De acordo com informações da Polícia Civil do estado, quase um terço de todos os casos de práticas médicas não autorizadas no Brasil ocorre no Rio de Janeiro. Estão incluídos nessa estatística procedimentos estéticos invasivos realizados por indivíduos sem as devidas credenciais técnicas ou legais.
A preocupação com essa situação foi destacada durante a 45ª Jornada Carioca de Cirurgia Plástica, promovida pela Sociedade Brasileira de Cirurgia Plástica (SBCP-RJ).

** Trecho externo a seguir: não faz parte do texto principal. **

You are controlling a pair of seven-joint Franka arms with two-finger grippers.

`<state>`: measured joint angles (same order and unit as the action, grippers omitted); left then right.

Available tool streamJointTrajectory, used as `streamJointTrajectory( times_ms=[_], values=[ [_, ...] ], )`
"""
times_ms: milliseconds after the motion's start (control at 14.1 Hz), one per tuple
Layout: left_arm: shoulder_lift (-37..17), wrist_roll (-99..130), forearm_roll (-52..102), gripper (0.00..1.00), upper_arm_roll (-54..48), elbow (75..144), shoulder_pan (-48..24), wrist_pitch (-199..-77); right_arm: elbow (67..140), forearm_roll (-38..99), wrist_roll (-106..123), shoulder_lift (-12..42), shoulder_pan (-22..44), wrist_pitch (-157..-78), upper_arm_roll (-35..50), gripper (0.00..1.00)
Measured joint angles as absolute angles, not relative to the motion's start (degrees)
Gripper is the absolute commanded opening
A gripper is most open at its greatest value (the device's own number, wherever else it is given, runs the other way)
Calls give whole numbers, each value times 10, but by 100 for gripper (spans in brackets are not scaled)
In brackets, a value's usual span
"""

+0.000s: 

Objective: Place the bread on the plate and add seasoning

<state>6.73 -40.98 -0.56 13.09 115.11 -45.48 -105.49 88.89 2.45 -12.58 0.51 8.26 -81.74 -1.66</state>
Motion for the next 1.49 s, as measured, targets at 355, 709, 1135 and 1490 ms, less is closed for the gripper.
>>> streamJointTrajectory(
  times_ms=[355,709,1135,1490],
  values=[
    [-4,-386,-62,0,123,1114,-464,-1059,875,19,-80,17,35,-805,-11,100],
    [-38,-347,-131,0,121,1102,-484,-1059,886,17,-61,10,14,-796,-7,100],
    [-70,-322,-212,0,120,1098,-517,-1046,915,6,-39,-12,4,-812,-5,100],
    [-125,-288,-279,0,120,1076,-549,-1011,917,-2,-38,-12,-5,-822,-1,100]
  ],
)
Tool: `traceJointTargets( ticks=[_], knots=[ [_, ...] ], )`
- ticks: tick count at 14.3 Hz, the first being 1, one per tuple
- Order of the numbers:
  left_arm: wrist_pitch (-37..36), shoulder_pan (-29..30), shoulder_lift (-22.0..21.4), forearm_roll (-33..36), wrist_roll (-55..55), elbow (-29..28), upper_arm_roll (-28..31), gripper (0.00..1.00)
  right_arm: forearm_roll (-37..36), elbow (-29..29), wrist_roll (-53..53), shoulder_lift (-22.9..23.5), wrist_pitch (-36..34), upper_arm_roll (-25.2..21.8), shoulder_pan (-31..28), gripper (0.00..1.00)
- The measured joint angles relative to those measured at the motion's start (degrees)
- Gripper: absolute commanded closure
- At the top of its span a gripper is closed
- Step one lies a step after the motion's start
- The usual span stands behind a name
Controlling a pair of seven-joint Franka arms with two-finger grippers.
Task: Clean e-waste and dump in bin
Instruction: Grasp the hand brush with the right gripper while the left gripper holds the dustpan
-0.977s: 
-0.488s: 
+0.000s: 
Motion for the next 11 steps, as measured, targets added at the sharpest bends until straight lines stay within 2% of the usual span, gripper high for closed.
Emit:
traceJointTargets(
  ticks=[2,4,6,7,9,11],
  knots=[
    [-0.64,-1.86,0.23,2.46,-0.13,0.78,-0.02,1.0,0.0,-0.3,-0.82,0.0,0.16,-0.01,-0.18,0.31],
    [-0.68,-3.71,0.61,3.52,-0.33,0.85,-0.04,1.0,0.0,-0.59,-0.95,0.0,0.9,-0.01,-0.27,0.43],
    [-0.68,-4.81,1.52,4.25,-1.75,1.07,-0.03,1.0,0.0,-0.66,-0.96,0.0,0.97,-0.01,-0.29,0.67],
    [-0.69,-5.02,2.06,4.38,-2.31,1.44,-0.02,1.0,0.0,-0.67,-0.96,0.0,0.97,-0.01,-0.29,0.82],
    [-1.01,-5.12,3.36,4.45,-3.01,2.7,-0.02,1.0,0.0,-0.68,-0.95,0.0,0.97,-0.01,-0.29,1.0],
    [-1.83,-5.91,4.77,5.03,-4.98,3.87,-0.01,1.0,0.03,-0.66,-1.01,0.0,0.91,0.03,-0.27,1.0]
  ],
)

A entidade enfatizou que a realização de procedimentos estéticos por pessoas não habilitadas pode acarretar sérias consequências, como doenças, sequelas permanentes e até óbitos.
Os especialistas alertaram que intervenções invasivas, sejam estéticas ou não, demandam uma avaliação clínica criteriosa, indicação adequada, conhecimento detalhado da anatomia, habilidade técnica, planejamento anestésico e capacidade de lidar com complicações. "Quando esses procedimentos são realizados por pessoas sem formação médica, os riscos de infecções, deformidades permanentes, perda funcional e morte aumentam consideravelmente", afirmou a SBCP-RJ em comunicado.
Além disso, foi ressaltado que tais procedimentos devem ocorrer em ambientes adequados, que minimizem o risco de infecções, garantam cuidados apropriados aos pacientes e ofereçam acesso a instrumentos de suporte à vida em situações de emergência. "Consultórios e clínicas de estética não possuem as características necessárias para garantir a segurança dos pacientes", concluiu a sociedade.
Orientações para a População e Profissionais de Saúde
A SBCP-RJ faz um apelo à população para que denuncie práticas irregulares às autoridades competentes e, principalmente, para que escolha apenas médicos devidamente habilitados para realizar procedimentos invasivos. É fundamental verificar a formação dos profissionais junto aos conselhos de medicina e à Sociedade Brasileira de Cirurgia Plástica.
Os médicos também são incentivados a relatar ao CFM, por meio da Plataforma Medicina Segura, casos em que atendem vítimas de procedimentos inadequados. A segurança dos pacientes deve ser prioridade, e a conscientização é um passo essencial para combater o exercício ilegal da medicina.